A Cassação sobre a perícia monocrática em responsabilidade sanitária: Sentença 22442 de 2025 e o Art. 15 Lei Gelli-Bianco

O tema da responsabilidade médica, com a sua complexidade ética e jurídica, vê na perícia técnica um instrumento probatório crucial. A Suprema Corte de Cassação, com a sentença n. 22442 de 2025, interveio para clarificar a validade da perícia redigida por um único perito nos procedimentos penais por responsabilidade sanitária, à luz da Lei Gelli-Bianco (Lei 24/2017). Esta pronúncia oferece clarificações essenciais para os operadores do direito.

O Contexto Normativo: A Lei Gelli-Bianco e a Perícia Colegiada

A Lei de 8 de março de 2017, n. 24, conhecida como Lei Gelli-Bianco, modificou a disciplina da responsabilidade profissional sanitária.

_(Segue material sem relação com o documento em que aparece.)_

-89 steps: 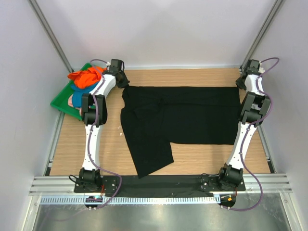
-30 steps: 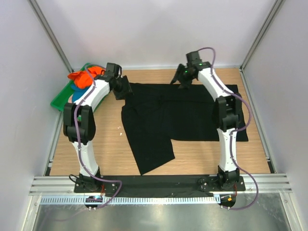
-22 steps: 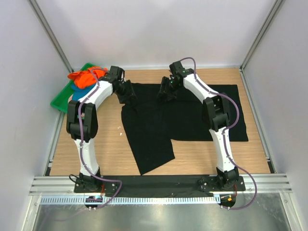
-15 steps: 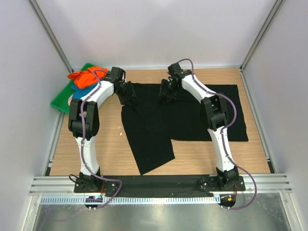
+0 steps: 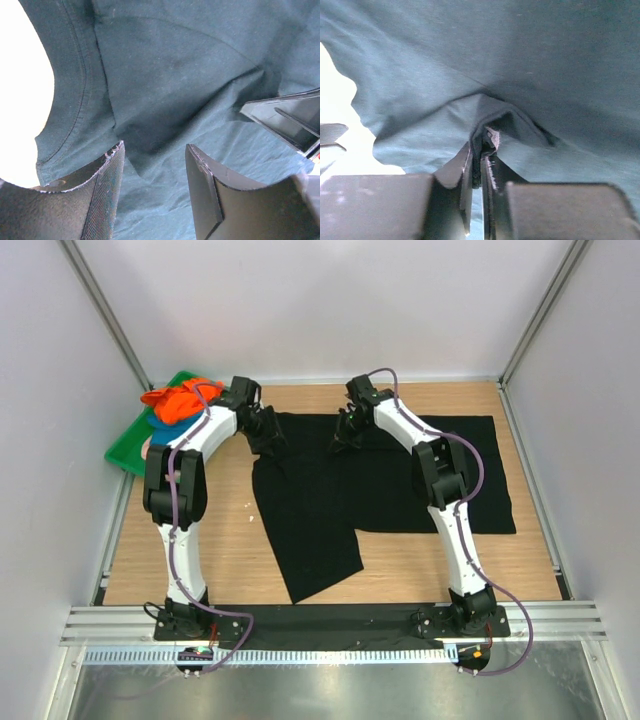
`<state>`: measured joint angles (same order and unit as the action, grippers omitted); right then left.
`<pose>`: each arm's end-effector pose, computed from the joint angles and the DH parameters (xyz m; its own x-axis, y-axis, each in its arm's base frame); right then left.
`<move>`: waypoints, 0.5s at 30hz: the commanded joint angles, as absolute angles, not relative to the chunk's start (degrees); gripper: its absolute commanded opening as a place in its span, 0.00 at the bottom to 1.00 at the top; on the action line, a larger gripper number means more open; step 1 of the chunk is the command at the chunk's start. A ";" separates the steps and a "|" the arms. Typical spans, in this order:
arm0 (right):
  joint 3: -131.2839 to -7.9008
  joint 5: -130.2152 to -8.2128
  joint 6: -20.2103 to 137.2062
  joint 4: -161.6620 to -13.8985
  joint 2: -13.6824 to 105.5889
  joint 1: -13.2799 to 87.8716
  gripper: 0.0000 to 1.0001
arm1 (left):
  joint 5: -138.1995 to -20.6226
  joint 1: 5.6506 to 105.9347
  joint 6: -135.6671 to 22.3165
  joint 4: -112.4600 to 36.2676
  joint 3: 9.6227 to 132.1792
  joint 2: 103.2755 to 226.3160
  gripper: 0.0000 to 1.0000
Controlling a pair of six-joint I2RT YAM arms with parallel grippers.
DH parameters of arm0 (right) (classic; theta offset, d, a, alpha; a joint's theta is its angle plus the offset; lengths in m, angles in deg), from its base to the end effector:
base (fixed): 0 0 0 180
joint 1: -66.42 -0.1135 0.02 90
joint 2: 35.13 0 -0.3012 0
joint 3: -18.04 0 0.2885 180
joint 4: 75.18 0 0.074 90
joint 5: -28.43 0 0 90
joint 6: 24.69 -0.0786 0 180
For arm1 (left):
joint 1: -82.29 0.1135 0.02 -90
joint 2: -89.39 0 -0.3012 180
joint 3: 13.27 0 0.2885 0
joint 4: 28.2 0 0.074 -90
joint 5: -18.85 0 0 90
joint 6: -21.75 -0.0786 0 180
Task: Fold and stack the t-shirts
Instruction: Fold the tshirt
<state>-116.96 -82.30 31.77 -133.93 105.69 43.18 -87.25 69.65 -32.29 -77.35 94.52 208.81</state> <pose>0.5439 0.2638 0.1413 -0.9727 0.1447 -0.1813 0.0345 0.8632 0.5037 0.5061 -0.1358 0.1872 -0.8903 -0.3785 -0.2530 -0.2230 0.8470 -0.4826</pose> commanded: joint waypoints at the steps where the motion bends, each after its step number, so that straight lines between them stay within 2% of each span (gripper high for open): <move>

O artigo 15, parágrafo 1, prevê que, nos procedimentos civis e penais por responsabilidade sanitária, o apuramento técnico ou a perícia devam ser confiados a um colégio de consultores (médico legista e especialistas). O intuito era garantir maior completude e objetividade.

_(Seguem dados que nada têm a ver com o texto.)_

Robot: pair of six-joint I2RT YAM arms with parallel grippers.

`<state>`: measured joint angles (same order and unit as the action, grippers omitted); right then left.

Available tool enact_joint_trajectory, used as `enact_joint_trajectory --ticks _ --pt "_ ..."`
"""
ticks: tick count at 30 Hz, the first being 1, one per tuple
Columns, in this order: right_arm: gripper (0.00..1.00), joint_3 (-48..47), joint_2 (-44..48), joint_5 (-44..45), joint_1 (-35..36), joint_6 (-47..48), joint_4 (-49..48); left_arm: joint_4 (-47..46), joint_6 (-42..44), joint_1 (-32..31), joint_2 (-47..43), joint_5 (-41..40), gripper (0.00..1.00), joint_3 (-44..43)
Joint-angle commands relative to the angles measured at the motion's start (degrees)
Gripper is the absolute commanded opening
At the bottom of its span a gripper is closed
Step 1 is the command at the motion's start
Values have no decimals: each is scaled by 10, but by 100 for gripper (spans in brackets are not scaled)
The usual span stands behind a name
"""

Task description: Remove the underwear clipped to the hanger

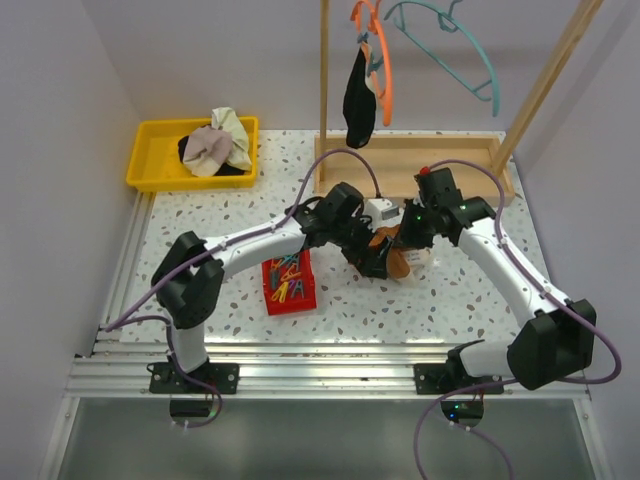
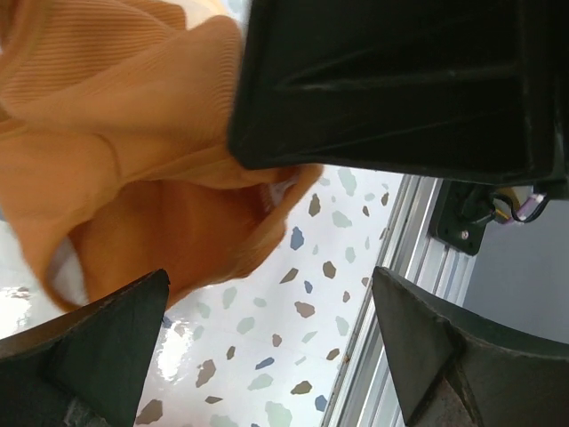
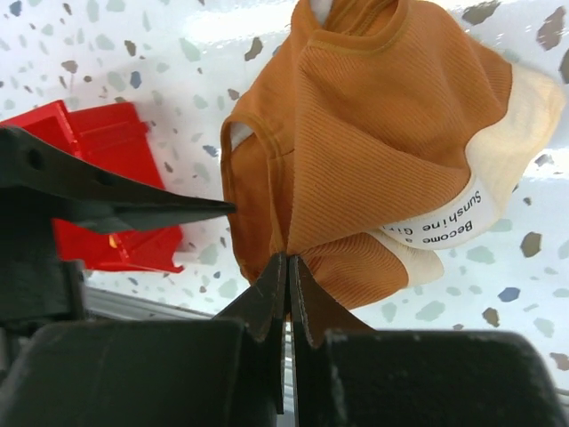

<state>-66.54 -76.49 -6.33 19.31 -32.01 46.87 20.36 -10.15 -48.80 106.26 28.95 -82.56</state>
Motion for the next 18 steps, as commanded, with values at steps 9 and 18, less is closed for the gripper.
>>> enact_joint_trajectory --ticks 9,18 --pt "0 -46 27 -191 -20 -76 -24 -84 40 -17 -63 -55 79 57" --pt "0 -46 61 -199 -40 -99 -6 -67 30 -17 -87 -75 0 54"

A Pronúncia da Cassação: Análise da Sentença 22442/2025

A sentença n. 22442 de 2025, emitida pela Quarta Seção Penal (Presidente M. A., Relator R. A. L. A.), examinou o caso (Acusado A. A.) em que, apesar da Lei Gelli-Bianco, uma perícia foi disposta por um único perito. A Cassação devia estabelecer se isso tornava a perícia nula ou inutilizável. Eis a máxima que resume o princípio expresso:

Em tema de meios de prova, a nomeação de um único perito, em lugar de um colégio pericial, nos procedimentos penais que tenham por objeto a responsabilidade sanitária, embora contrarie o disposto no art. 15, parágrafo 1, lei de 8 de março de 2017, n. 24, não dá lugar a nulidade da perícia, por não ser expressamente prevista, nem é causa da sua inutilizabilidade, sendo tal sanção cominada com referência apenas às provas assumidas em violação de um divieto de lei, mas comporta a assunção da prova com modalidades diversas das previstas "ex lege", não incidindo sobre o direito de defesa ou sobre o respeito dos princípios fundamentais do ordenamento. (Na motivação, a Corte afirmou também que tal inobservância, podendo refletir-se no grau de fiabilidade da perícia, justifica a censura da motivação, na parte em que evoca o saber científico introduzido pela prova pericial e as conclusões assumidas pelo perito, caso não sejam claras ou adequadamente aprofundadas).

A Cassação clarifica que a violação do art. 15, parágrafo 1, não produz nem nulidade (que requer previsão expressa, art. 177 c.p.p.) nem inutilizabilidade (por violação de divieto de lei, art. 191 c.p.p.). A inobservância pode, contudo, refletir-se no "grau de fiabilidade da perícia", permitindo contestar a motivação do juiz se as conclusões não forem "claras ou adequadamente aprofundadas". Isto oferece um importante instrumento de tutela para a defesa, deslocando o foco para a qualidade substancial do apuramento.

Implicações Práticas e Tutela do Direito de Defesa

A sentença 22442/2025 equilibra rigor formal e substância da prova. As implicações:

  • Validade: Perícia de único perito válida e utilizável.
  • Qualidade: Foco na completude, clareza e aprofundamento do trabalho.
  • Censura: A defesa pode contestar a motivação se as conclusões forem superficiais ou pouco claras.
  • Papel do Juiz: Avaliação atenta da perícia, verificando correção metodológica e solidez.

Esta abordagem confirma o garantismo da Corte, abrindo a um controlo substancial sobre a prova científica.

Conclusões

A sentença n. 22442 de 2025 clarifica um aspeto importante da responsabilidade sanitária e do processo penal. Reafirma a taxatividade das sanções processuais, mas ao mesmo tempo reforça a necessidade de uma avaliação crítica da prova científica. Não se invalida automaticamente a perícia monocrática, mas oferece às partes um instrumento eficaz para contestar a sua fiabilidade caso não respeite os padrões de clareza e aprofundamento. Isto garante que a busca da verdade processual esteja ancorada na solidez e na completude do apuramento técnico.